Something is rotten in the city of Miami. A murder has been committed—and nobody knows who’s behind the dastardly crime. The police are likely no match for the killer, so it’s up to the Golden Girls characters to combine their wits (over cheesecake, of course) to crack the case. But they can’t do it without your help.

That’s right: Peddler’s Village, a quaint shopping village in Lahaska, Pennsylvania, is now offering a Golden Girls Murder Mystery dinner and show every Friday and Saturday night through August 25, 2018. The whodunit takes place at Peddler's Pub at the Cock 'n Bull Restaurant, at 7 p.m.

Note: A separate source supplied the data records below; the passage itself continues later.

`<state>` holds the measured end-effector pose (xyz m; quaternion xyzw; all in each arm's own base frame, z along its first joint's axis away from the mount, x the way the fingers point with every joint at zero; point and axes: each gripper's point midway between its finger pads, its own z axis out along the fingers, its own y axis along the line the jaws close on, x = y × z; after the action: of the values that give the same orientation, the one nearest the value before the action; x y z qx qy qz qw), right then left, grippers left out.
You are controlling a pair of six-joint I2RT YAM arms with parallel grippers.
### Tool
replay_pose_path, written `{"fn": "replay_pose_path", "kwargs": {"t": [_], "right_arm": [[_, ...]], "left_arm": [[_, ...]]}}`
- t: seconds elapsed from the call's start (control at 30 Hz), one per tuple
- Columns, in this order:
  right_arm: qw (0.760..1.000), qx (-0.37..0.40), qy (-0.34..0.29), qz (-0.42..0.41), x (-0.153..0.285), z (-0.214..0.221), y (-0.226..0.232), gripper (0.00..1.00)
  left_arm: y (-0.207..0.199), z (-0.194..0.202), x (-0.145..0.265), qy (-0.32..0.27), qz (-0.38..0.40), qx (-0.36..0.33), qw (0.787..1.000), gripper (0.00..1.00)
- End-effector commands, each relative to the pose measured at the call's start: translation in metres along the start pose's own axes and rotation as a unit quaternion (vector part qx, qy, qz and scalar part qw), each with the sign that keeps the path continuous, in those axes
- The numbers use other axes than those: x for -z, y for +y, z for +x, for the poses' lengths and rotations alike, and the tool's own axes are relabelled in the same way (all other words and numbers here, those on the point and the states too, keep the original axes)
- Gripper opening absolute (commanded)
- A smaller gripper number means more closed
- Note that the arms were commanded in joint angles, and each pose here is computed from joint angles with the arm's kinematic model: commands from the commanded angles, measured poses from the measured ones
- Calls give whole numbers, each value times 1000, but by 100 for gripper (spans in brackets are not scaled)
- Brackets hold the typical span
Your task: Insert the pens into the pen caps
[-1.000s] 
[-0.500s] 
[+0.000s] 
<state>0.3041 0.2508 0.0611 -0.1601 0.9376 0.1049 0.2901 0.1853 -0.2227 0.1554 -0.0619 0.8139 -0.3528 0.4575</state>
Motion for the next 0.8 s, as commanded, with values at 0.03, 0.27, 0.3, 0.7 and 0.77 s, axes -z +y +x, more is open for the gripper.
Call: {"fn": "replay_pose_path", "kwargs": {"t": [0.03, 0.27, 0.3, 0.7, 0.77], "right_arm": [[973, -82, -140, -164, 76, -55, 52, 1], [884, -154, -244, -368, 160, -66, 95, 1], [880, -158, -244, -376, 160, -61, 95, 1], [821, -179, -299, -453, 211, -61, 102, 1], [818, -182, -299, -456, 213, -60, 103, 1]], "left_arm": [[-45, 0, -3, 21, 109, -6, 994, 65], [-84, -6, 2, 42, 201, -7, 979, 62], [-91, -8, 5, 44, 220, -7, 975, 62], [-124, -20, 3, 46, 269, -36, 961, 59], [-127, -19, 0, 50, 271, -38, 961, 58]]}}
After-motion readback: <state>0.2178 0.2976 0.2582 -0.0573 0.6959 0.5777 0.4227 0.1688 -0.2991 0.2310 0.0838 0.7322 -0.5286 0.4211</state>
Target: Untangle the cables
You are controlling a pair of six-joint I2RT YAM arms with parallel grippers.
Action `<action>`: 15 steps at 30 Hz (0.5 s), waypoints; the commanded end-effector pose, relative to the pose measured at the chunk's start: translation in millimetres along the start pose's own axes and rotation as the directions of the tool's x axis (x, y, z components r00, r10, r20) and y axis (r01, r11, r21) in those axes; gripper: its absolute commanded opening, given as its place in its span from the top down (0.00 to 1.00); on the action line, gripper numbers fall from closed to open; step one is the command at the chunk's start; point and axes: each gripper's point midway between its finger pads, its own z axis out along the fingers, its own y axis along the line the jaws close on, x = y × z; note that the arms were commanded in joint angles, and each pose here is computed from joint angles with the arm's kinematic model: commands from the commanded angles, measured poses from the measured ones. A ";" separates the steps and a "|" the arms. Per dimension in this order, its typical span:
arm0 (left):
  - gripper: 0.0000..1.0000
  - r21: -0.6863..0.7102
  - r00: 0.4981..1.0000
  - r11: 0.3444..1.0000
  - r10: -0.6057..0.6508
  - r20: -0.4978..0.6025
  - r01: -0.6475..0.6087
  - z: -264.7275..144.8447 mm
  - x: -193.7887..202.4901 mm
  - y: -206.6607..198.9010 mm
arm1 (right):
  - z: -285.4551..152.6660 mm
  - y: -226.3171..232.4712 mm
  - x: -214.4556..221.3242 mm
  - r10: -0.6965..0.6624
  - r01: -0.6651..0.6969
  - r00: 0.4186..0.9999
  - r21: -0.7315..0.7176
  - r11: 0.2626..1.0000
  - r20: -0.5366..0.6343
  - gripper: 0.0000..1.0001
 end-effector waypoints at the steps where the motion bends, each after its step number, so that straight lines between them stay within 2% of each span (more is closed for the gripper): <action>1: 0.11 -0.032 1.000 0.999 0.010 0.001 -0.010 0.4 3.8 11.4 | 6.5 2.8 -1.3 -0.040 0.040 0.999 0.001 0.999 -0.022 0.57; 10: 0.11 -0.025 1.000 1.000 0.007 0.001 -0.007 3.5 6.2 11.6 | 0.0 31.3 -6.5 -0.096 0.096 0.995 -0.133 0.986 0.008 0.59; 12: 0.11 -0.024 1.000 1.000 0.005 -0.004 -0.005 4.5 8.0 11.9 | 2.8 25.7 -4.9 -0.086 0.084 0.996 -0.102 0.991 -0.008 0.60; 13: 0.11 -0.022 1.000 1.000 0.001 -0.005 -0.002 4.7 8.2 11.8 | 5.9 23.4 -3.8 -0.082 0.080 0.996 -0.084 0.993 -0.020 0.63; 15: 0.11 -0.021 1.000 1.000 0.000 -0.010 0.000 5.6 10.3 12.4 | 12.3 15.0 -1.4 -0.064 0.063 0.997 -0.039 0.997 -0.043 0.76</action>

While the major plot details have been kept under wraps (it is a murder mystery, after all), we do know that Dorothy, Blanche, Rose, and Sophia have "invited a couple of well known detectives to join the party and discuss their famous capers." And given that the show is titled "The Golden Girls: The Curse of Jessica Fletcher," we can only guess (and hope) that an amateur sleuth from Cabot Cove, Maine will be making an appearance.

It's not the first time Peddler's Pub has hosted the gals from Miami; the current show is a sequel of sorts to the original Golden Girls Murder Mystery that Peddler's Pub put on back in 2016. Fun fact: Mental Floss Editor-in-Chief Erin McCarthy beat out a room full of other Betty White sangria-drinking armchair detectives to correctly solve the mystery during its original run. (She has the mug to prove it.)

Tickets are $69.95 per person, and you can make a reservation (which is required) by calling 215-794-4051. As for what you'll be dining on: You can scope out the menu online (and yes, the Girls’ favorite dessert is involved).